* WHAT IS REQUIRED:
From the listing below, pick out each line with the word "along".
[[ SUPPLIED DATA, beginning ]]
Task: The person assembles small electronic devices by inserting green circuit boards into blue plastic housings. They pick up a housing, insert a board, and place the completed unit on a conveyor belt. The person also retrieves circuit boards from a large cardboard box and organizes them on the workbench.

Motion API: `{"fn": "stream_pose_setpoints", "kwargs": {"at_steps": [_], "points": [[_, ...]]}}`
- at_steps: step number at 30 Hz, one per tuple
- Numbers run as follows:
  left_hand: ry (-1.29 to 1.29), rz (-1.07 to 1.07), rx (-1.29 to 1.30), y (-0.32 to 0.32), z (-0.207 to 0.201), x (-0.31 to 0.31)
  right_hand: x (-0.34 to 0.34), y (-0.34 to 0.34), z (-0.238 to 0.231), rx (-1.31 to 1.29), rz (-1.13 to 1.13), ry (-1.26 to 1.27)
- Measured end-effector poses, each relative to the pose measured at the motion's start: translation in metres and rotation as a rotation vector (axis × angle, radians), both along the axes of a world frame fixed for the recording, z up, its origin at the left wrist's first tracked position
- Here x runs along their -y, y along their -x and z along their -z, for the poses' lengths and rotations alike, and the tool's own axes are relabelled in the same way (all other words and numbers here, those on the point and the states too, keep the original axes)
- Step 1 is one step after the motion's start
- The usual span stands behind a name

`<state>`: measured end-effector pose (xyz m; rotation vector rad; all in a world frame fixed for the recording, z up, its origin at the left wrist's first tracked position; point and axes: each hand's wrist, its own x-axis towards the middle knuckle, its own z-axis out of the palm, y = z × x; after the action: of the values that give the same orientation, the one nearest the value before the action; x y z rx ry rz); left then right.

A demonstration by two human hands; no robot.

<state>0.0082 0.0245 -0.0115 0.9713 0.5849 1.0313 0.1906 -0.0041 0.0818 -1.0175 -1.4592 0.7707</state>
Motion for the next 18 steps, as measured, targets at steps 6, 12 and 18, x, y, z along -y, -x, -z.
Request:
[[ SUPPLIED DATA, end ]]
* EXERCISE RESPONSE:
- Measured end-effector poses, each relative to the pose measured at the motion's start: translation in metres and rotation as a rotation vector (axis × angle, radians), both along the axes of a world frame fixed for the recording, z up, its origin at the left wrist's first tracked position
- Here x runs along their -y, y along their -x and z along their -z, for the poses' lengths and rotations alike, and the tool's own axes are relabelled in the same way (all other words and numbers here, those on the point and the states too, keep the original axes)
Motion for the next 18 steps, as measured, targets at steps 6, 12 and 18, x, y, z along -y, -x, -z.

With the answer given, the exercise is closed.